Bohr's atomic model when nucleus is in motion The radius of the orbit of an electron, Considering Bohr's postulate of angular momentum quantization is given by:
$$r_n=\frac{\epsilon_0n^2h^2}{\pi m_eZe^2}$$
Now, I came across a problem that asked to derive the radius of the orbit, energy in the ground state, et cetera considering the nucleus to be non-stationary. 
The solution to the problem simply substituted the reduced mass of the nucleus and electron in the place of the mass of electron to arrive at the answer.
But when I tried to derive the result using basic principles, I got a slightly different answer.

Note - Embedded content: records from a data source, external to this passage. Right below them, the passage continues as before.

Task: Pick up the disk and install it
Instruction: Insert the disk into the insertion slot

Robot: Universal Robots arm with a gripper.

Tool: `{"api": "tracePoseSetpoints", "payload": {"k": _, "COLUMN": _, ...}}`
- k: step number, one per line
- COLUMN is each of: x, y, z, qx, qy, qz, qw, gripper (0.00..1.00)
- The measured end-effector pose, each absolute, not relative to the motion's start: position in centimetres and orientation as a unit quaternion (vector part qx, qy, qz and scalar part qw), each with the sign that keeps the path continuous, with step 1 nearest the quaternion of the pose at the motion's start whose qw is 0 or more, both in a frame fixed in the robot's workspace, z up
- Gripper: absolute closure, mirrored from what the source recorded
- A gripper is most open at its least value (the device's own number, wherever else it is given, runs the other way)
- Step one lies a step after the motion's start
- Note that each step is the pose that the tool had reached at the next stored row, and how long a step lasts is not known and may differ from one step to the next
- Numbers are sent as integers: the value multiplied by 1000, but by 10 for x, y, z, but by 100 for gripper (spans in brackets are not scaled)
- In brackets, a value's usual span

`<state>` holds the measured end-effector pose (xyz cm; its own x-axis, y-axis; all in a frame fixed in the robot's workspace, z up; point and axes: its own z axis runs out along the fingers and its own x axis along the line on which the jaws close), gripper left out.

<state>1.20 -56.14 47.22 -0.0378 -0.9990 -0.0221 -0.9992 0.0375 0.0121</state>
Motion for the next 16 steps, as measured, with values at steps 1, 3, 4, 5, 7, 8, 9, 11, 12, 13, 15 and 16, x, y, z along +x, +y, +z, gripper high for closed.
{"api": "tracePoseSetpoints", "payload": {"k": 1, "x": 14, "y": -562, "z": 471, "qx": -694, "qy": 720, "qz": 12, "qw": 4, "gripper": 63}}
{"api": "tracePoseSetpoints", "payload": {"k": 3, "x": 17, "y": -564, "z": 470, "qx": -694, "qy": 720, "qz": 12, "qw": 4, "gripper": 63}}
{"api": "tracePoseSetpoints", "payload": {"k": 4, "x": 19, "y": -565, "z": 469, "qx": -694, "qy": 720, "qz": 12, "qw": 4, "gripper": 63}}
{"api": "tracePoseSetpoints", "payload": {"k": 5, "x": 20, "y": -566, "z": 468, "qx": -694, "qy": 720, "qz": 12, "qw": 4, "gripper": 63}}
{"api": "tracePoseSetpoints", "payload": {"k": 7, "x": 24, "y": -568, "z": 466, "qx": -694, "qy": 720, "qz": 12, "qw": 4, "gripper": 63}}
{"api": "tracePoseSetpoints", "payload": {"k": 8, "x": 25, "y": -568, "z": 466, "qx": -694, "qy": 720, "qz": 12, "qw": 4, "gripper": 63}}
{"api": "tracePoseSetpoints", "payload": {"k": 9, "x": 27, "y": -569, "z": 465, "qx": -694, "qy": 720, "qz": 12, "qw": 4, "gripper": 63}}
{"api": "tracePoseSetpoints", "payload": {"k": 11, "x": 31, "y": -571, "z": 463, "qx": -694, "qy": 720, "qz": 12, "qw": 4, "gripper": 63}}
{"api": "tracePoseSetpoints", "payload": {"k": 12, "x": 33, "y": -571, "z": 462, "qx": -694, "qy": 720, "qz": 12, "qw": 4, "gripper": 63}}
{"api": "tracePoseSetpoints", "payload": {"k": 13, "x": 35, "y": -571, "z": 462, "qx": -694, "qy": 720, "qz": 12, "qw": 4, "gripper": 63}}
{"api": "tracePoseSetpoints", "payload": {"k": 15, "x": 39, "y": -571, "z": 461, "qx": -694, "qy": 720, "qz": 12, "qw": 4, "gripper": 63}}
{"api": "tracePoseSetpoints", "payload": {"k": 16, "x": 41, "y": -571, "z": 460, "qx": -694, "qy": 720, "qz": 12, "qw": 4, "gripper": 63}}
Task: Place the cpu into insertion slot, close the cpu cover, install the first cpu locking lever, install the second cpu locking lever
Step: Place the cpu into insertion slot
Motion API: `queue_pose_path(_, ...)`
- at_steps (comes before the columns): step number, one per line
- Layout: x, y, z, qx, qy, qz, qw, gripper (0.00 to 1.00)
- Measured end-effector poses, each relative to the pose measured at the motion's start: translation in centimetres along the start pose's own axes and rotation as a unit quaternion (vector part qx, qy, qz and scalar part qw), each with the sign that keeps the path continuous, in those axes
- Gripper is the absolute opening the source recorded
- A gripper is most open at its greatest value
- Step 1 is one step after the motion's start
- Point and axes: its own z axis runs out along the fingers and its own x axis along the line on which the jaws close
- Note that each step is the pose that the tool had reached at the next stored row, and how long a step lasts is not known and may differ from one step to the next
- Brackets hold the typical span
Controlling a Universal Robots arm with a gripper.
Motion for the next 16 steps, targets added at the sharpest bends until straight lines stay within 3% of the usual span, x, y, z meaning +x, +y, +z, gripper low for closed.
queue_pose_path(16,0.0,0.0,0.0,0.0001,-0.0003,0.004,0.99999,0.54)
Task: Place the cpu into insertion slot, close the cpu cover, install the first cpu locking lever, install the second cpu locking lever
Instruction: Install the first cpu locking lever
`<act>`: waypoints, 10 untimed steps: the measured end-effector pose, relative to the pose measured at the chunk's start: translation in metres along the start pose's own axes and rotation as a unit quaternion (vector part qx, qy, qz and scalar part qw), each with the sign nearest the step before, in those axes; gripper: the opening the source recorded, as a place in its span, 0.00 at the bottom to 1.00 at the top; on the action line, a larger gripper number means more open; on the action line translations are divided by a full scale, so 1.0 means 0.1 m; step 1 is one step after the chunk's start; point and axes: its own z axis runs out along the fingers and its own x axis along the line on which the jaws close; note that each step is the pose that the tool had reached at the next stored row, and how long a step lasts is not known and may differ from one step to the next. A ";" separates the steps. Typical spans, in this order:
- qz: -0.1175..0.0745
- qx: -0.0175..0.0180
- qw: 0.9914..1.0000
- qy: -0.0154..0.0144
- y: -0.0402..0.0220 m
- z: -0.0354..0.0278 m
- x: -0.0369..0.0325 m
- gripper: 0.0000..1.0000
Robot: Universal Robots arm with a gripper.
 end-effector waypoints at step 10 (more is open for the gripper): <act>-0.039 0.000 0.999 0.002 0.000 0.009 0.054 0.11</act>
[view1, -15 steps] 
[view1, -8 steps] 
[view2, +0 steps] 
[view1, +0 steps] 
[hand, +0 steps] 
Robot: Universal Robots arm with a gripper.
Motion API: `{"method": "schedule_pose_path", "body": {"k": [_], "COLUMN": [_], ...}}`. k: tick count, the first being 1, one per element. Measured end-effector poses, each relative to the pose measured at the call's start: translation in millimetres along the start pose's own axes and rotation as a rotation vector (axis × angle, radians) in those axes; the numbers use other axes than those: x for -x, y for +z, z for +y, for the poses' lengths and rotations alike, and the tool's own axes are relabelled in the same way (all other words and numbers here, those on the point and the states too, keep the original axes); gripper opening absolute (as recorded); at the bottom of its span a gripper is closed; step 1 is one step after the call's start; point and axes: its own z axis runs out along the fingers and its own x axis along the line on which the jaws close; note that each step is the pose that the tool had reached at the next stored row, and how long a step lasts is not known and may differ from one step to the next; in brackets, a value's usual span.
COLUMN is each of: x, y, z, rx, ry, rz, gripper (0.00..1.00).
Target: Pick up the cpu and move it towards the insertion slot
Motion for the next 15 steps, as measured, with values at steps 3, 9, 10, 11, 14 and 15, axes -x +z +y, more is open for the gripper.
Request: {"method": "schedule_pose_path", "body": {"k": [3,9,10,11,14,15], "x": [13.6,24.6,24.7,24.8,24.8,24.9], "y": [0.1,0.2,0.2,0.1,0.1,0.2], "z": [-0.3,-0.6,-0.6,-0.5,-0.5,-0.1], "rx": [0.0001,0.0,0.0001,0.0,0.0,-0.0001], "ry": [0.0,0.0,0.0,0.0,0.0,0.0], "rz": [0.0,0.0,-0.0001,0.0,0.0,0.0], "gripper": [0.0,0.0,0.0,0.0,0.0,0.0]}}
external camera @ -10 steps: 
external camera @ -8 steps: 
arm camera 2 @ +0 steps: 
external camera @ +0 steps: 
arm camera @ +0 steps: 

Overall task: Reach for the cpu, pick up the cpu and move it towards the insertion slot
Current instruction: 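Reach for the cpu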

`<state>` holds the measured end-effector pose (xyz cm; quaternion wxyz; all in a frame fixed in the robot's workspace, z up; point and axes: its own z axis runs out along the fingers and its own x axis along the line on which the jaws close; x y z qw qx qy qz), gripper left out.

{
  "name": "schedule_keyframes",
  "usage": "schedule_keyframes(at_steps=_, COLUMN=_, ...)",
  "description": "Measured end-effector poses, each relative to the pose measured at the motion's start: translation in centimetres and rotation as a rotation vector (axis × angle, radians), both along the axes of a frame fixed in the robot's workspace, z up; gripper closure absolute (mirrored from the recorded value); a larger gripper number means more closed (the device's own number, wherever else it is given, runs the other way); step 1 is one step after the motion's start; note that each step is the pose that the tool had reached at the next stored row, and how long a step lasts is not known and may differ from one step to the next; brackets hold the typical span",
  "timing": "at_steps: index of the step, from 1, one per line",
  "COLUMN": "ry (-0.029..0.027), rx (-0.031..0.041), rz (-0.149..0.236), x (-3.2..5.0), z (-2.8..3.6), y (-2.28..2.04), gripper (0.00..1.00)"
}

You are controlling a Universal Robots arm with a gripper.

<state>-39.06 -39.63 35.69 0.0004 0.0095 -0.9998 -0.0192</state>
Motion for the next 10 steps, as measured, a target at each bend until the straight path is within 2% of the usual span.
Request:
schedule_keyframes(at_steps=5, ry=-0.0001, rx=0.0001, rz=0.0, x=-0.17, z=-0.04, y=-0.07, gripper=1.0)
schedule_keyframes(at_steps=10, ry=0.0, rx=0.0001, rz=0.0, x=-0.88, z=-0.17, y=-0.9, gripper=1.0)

Moreover, I am confused about the angular momentum quantization- do we take the angular momentum about the nucleus or the center of mass (which is also the center of rotation) here?
Considering angular momentum about the center of mass, because that seems more logical, here is my solution:
Let the distance between the center of mass and the electron be $r_n$. Then, we can say that the distance between the center of mass and nucleus is $r_n\cdot \frac{m_e}{m_n}$ where $m_n$ is the mass of the nucleus. Total distance between nucleus and electron is $r_n\frac{m_e+m_n}{m_n}$.
Angular momentum quantization: $m_er_nv=n\cdot\frac{h}{2\pi}$
Balancing electrostatic force with centripetal force:$\frac{1}{4\pi\epsilon_0}\cdot\frac{Ze^2m_n^2}{r_n^2(m_e+m_n)^2}=\frac{m_ev^2}{r_n}$Substituting and solving for $r_n$ gives:$$r_n=\frac{(m_e+m_n)^2}{m_em_n^2}\cdot\frac{n^2h^2\epsilon_0}{\pi Ze^2}$$But according to the solution with direct substitution of reduced mass, it should be:$$r_n=\frac{(m_e+m_n)}{m_em_n}\frac{n^2h^2\epsilon_0}{\pi Ze^2}$$So, where am I going wrong here?Edit 1:
And moreover, why is the use of reduced mass appropriate here? When we use the reduced mass in the bigger world, we don't make a postulate which quantizes the angular momentum of an object to add a constraint to the problem.

Edit 2:
As said in the comment, I equated the value of $\frac{nh}{2\pi}$ with the angular momentum of the system, and that worked well to arrive at the answer. The value of $r_n$ matches exactly with the value of $r_n$ if the nucleus was stationary. But, the value of the distance between the electron and nucleus, which is $r_n\cdot\frac{m_e+m_n}{m_n}$ matches with the reduced mass substituted formula. It still seems a bit unintuitive, although logical to use the angular momentum of the entire system.
 A: 
Let the distance between the center of mass and the electron be $r_n$.

This isn’t a great choice for your independent variable, because the electrical force depends on the distance between the two charges.
Instead, let’s use

*

*$a = r_e + r_p$ for the distance relevant for electromagnetism.

*reduced mass $\mu$ obeying $\frac1\mu = \frac1{m_p} + \frac1{m_e}$

*$r_e = \frac{\mu a}{m_e}$ for the distance between the center of mass and the electron

*$r_p = \frac{\mu a}{m_p}$ for the distance between the center of mass and the proton(s)

Note that we have $\mu a = m_p r_p = m_e r_e$.
Your force-balance equation for the electron becomes
\begin{align}
\frac{\beta}{a^2}
& = \frac{m_e v_e^2}{r_e}
=
m_e r_e \omega_e^2
= \mu a \omega_e^2
\end{align}
where $\beta = \frac{e^2 Z}{4\pi\epsilon_0}$ hides all the details about the electric charge, and $\omega_e = v_e/r_e$ is the electron’s orbital angular frequency.  The corresponding relationship for the nucleus is $\beta/a^2 = \mu a \omega_p^2$, which should confirm your intuition that the electron and the proton have the same orbital frequency $\omega_e = \omega_p = \omega$.
To find the angular momentum, convince yourself that the moment of inertia for this two-body rotor is
\begin{align}
I &= I_e + I_p 
\\ &= m_e r_e^2 + m_p r_p^2 = \mu a^2
\end{align}
and find the particle separations $a_n$ which give quantized angular momenta $L_n = I \omega_n = n\hbar$.
The stationary-nucleus approximation works because $m_p \gg m_e$, so $\mu\approx m_e$ and $r_p/r_e \approx 0$.